INPUT DATA:

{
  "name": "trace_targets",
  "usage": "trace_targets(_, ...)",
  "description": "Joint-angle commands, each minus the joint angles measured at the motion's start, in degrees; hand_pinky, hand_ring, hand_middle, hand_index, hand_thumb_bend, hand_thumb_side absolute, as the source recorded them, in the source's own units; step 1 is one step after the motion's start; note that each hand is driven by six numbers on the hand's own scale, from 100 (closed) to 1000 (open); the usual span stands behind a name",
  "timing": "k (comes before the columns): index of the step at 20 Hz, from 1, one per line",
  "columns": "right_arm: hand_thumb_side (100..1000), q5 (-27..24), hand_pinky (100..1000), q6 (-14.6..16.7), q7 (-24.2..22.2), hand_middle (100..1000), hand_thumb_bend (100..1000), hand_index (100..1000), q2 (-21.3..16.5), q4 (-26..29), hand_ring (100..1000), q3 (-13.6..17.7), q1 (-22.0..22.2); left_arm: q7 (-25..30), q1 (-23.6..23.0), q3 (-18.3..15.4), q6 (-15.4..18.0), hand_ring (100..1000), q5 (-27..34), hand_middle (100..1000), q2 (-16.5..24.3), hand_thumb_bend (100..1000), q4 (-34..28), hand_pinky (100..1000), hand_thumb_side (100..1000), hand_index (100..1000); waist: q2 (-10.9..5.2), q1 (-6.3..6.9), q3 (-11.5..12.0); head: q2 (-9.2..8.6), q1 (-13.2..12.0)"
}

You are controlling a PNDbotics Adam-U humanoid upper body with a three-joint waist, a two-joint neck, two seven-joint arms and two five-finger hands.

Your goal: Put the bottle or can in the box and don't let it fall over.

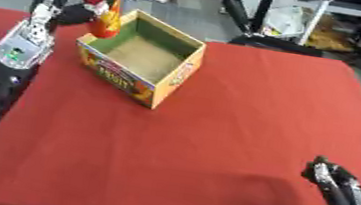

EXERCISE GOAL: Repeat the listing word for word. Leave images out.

SOLUTION TO THIS TASK:
{
  "name": "trace_targets",
  "usage": "trace_targets(_, ...)",
  "description": "Joint-angle commands, each minus the joint angles measured at the motion's start, in degrees; hand_pinky, hand_ring, hand_middle, hand_index, hand_thumb_bend, hand_thumb_side absolute, as the source recorded them, in the source's own units; step 1 is one step after the motion's start; note that each hand is driven by six numbers on the hand's own scale, from 100 (closed) to 1000 (open); the usual span stands behind a name",
  "timing": "k (comes before the columns): index of the step at 20 Hz, from 1, one per line",
  "columns": "right_arm: hand_thumb_side (100..1000), q5 (-27..24), hand_pinky (100..1000), q6 (-14.6..16.7), q7 (-24.2..22.2), hand_middle (100..1000), hand_thumb_bend (100..1000), hand_index (100..1000), q2 (-21.3..16.5), q4 (-26..29), hand_ring (100..1000), q3 (-13.6..17.7), q1 (-22.0..22.2); left_arm: q7 (-25..30), q1 (-23.6..23.0), q3 (-18.3..15.4), q6 (-15.4..18.0), hand_ring (100..1000), q5 (-27..34), hand_middle (100..1000), q2 (-16.5..24.3), hand_thumb_bend (100..1000), q4 (-34..28), hand_pinky (100..1000), hand_thumb_side (100..1000), hand_index (100..1000); waist: q2 (-10.9..5.2), q1 (-6.3..6.9), q3 (-11.5..12.0); head: q2 (-9.2..8.6), q1 (-13.2..12.0)"
}

You are controlling a PNDbotics Adam-U humanoid upper body with a three-joint waist, a two-joint neck, two seven-joint arms and two five-finger hands.

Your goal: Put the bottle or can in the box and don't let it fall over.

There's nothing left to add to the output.